William Schabas, um dos principais estudiosos do genocídio no mundo, criticou duramente o primeiro-ministro britânico, Keir Starmer, e o secretário de Relações Exteriores, David Lammy, por se recusarem a classificar as ações de Israel em Gaza como genocídio.
Em entrevista ao Middle East Eye, o acadêmico especializado em direito penal internacional e direitos humanos, acusou os líderes britânicos de serem hipócritas e de não aplicarem a Convenção sobre Genocídio de maneira consistente. “Essas pessoas são hipócritas. Elas falam com a língua bifurcada e não interpretam ou aplicam a Convenção sobre Genocídio de forma consistente”, disse Schabas, de família com ascendência judaica, e acadêmico canadense especializado em direito internacional e direitos humanos.
Schabas destacou que Starmer e Lammy mudam suas posições dependendo de quem estão defendendo, e questionou por que os dois votaram a favor de uma resolução em 2021 no Parlamento britânico que condenava a China por genocídio contra a minoria uigur, mas não reconhecem as ações de Israel em Gaza de forma semelhante.

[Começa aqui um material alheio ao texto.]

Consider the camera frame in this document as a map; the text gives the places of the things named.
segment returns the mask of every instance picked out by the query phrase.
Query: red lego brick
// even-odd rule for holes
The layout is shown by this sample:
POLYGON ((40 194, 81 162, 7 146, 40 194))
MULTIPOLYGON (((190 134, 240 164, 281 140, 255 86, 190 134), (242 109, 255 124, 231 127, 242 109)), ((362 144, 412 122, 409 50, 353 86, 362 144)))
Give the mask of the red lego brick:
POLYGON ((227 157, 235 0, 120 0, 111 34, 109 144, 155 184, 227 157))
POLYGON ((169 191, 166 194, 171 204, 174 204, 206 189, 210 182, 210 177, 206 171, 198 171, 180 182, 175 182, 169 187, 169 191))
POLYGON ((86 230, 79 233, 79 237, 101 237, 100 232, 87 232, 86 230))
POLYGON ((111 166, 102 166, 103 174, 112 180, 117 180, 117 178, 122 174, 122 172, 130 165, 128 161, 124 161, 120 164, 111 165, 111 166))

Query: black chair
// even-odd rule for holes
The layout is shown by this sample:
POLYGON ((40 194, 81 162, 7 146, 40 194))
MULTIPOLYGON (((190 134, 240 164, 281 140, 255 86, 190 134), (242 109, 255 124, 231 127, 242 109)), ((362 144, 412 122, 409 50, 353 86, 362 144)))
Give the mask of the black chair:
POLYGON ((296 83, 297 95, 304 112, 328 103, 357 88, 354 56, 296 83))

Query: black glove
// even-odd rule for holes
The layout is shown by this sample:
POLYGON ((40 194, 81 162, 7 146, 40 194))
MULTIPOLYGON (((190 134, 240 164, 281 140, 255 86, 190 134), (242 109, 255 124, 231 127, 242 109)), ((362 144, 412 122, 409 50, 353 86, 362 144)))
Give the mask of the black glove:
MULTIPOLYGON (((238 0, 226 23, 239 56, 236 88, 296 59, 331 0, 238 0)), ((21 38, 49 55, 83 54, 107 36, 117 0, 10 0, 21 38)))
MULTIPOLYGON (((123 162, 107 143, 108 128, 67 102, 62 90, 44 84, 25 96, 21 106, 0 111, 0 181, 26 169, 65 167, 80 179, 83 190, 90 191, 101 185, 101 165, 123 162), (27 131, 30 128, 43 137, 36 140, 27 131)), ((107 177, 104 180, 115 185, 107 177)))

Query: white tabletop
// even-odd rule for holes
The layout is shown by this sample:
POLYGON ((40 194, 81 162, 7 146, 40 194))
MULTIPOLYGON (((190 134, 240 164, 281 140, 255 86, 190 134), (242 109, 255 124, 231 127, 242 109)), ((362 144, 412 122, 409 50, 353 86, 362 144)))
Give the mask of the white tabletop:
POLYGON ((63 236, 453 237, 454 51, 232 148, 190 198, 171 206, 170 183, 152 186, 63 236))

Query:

“Embora haja alguma evidência de perseguição dos uigures, não há provas sérias de assassinatos em massa, como aconteceu com os palestinos em Gaza”, afirmou, ressaltando que o número de mortes entre os uigures na China é incomparável ao que está acontecendo no enclave palestino.

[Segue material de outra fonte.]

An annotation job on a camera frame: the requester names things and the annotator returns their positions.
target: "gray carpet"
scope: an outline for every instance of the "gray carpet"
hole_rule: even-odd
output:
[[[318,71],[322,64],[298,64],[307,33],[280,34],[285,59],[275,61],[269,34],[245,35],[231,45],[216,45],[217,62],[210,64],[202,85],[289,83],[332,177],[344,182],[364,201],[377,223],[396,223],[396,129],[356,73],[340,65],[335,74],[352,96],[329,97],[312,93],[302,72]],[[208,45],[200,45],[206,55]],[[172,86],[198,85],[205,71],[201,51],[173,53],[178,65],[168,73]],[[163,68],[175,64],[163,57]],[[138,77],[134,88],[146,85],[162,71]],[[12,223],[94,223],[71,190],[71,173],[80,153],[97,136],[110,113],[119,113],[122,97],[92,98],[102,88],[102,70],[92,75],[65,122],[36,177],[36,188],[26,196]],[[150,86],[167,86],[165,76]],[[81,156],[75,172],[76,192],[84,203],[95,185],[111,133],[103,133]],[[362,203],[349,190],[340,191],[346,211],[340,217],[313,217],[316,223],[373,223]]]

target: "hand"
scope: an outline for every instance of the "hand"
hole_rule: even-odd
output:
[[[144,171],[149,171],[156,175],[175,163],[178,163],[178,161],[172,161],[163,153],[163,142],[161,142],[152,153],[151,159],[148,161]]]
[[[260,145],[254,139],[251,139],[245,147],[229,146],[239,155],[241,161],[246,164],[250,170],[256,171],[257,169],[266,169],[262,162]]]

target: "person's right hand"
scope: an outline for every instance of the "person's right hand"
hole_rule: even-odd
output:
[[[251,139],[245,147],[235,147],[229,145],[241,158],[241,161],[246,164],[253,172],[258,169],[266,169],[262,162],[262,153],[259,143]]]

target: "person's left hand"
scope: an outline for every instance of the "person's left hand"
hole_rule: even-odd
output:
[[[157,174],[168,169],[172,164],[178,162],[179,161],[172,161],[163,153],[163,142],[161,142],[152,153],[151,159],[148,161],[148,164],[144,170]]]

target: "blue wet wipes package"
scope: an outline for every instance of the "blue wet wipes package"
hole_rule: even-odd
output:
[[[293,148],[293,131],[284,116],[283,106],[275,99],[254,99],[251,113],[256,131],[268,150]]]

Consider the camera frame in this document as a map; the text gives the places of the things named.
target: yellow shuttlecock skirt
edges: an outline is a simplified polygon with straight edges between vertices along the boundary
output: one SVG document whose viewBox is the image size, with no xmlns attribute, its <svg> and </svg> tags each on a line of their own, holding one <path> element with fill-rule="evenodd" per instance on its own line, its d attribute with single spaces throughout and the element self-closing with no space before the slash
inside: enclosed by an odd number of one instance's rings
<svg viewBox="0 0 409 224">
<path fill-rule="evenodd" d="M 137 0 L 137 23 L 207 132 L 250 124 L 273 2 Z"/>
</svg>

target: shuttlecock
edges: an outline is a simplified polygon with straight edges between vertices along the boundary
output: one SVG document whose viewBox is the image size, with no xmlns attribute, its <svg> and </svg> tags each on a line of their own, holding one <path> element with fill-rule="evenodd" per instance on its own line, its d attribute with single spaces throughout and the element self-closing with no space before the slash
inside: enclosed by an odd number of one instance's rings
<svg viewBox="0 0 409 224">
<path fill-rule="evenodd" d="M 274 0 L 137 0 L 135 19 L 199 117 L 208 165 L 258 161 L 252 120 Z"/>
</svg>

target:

O especialista, autor do livro Genocídio no Direito Internacional: O Crime dos Crimes (2009), também lembrou do papel de Starmer como defensor da Croácia em um caso sobre genocídio contra a Sérvia no Tribunal Internacional de Justiça (ICJ) no ano de 2014, quando ele argumentou que a Sérvia havia cometido genocídio na Croácia. Ele reiterou, ainda, que “os atos da Sérvia na Croácia e os de Israel em Gaza não têm comparação”.
Ele também questionou a posição do Reino Unido em relação a genocídios em diferentes contextos, citando a intervenção do país no caso dos rohingyas em Myanmar, no qual, com outros países, foi adotada uma postura mais flexível sobre a definição de genocídio. No caso da Ucrânia contra a Rússia, porém, o Reino Unido argumentou por uma abordagem mais restritiva no ICJ.

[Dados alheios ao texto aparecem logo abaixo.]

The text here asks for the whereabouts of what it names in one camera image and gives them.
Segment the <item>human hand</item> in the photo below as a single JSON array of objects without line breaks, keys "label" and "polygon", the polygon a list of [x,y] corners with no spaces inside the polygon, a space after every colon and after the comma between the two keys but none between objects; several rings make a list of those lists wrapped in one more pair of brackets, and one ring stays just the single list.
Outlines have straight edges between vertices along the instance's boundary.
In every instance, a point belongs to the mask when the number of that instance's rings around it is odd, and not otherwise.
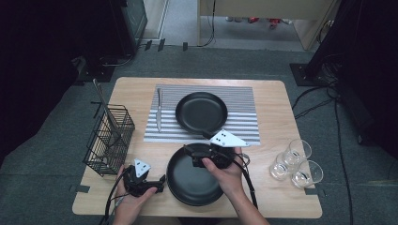
[{"label": "human hand", "polygon": [[[117,173],[117,178],[122,174],[124,166],[122,165]],[[124,225],[124,224],[132,224],[134,220],[138,217],[144,203],[152,197],[156,193],[158,189],[156,187],[151,187],[148,189],[144,195],[141,197],[134,197],[130,194],[126,195],[123,201],[119,204],[119,206],[115,209],[115,225]],[[121,180],[117,184],[117,190],[115,196],[123,196],[127,193],[124,183]]]},{"label": "human hand", "polygon": [[[242,149],[236,147],[235,153],[241,154]],[[243,165],[243,161],[240,157],[235,157],[235,161]],[[230,198],[233,193],[243,193],[242,170],[237,165],[232,163],[228,168],[220,170],[213,161],[207,157],[202,158],[202,162],[207,170],[219,181],[222,191],[228,198]]]}]

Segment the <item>knife handle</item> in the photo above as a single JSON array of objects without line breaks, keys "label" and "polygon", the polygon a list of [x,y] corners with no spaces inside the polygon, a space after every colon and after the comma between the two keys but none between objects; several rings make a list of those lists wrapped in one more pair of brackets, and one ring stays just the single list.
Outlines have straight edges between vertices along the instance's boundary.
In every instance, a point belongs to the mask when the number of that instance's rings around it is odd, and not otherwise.
[{"label": "knife handle", "polygon": [[163,93],[161,91],[161,88],[158,88],[158,98],[159,98],[159,107],[161,106],[161,99],[163,98]]}]

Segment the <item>table top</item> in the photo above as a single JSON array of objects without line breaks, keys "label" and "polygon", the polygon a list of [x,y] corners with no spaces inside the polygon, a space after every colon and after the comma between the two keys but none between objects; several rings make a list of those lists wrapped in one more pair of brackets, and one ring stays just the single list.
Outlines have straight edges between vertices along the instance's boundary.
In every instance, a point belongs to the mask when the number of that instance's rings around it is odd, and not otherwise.
[{"label": "table top", "polygon": [[[157,84],[250,86],[253,89],[257,113],[260,145],[243,148],[250,156],[250,176],[255,188],[258,209],[265,218],[320,218],[322,208],[317,195],[307,195],[290,180],[277,181],[269,173],[269,166],[291,140],[299,138],[299,131],[283,82],[214,79],[120,78],[117,80],[110,104],[124,105],[134,121],[126,165],[139,158],[151,166],[148,181],[157,181],[165,173],[168,161],[182,145],[173,142],[144,142],[152,98]],[[249,187],[243,186],[250,198]],[[73,212],[78,215],[103,215],[115,175],[99,176],[86,167],[82,186],[88,193],[78,192]],[[164,184],[163,193],[152,197],[144,206],[142,216],[235,218],[237,215],[228,199],[222,195],[206,206],[189,206],[176,199]]]}]

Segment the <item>person's left hand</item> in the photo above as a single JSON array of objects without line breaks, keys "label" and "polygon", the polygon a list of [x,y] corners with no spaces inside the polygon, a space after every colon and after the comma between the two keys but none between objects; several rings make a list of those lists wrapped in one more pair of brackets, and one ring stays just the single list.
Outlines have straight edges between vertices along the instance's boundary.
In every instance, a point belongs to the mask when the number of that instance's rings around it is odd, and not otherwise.
[{"label": "person's left hand", "polygon": [[[117,173],[117,178],[122,174],[124,166],[122,165]],[[121,224],[132,224],[138,217],[144,203],[155,194],[158,189],[156,187],[151,187],[148,189],[143,196],[134,197],[132,195],[126,195],[120,205],[115,209],[115,225]],[[126,189],[124,187],[123,180],[117,184],[117,190],[115,196],[121,196],[126,194]]]}]

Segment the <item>utensil holder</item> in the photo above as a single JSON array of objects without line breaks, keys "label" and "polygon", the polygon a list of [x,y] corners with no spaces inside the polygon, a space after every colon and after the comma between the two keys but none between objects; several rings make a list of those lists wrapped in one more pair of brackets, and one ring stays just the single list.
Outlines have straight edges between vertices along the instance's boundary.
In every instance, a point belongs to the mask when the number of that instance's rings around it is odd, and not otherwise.
[{"label": "utensil holder", "polygon": [[117,174],[126,160],[132,132],[135,130],[134,122],[126,107],[108,104],[108,108],[121,135],[112,132],[106,113],[103,112],[102,116],[97,117],[83,160],[84,164],[100,176]]}]

O professor de Direito Internacional na Middlesex University de Londres apontou que a inconsistência do Reino Unido na definição de genocídio revela uma agenda política e geopolítica; em resposta, o Ministério das Relações Exteriores do Reino Unido reafirmou sua posição de que a determinação sobre genocídio deve ser feita por tribunais competentes e não por governos ou órgãos não judiciais.
A questão também ganhou maior atenção com as declarações da relatora especial da Organização das Nações Unidas (ONU), Francesca Albanese, que chamou Lammy, o secretário de Relações Exteriores, de “negacionista do genocídio” e criticou o Reino Unido por não tomar medidas para impedir o que considera um crime em Gaza.
Albanese argumentou que o Reino Unido minimiza a gravidade da situação, o que reflete um desprezo pela seriedade do termo genocídio. Além disso, em 29 de outubro, Lammy sugeriu que Israel não está cometendo genocídio em Gaza porque milhões de pessoas não foram mortas.
O comentário gerou indignação, com muitos argumentando que a sua utilização do termo genocídio está sendo distorta – o ministério das Relações Exteriores afirmou que Lammy não sugeriu que genocídio só pode ocorrer quando milhões de pessoas são mortas, mas sim que o termo tem sido amplamente aplicado a situações como o Holocausto e o genocídio em Ruanda, o que enfraquece a gravidade do termo quando usado de forma ampla.
A pressão para que o Reino Unido adote uma posição mais firme em relação à situação em Gaza continua a crescer, com críticos apontando que a recusa em reconhecer o genocídio é uma forma de proteger aliados políticos, enquanto ignora as evidências de abusos generalizados.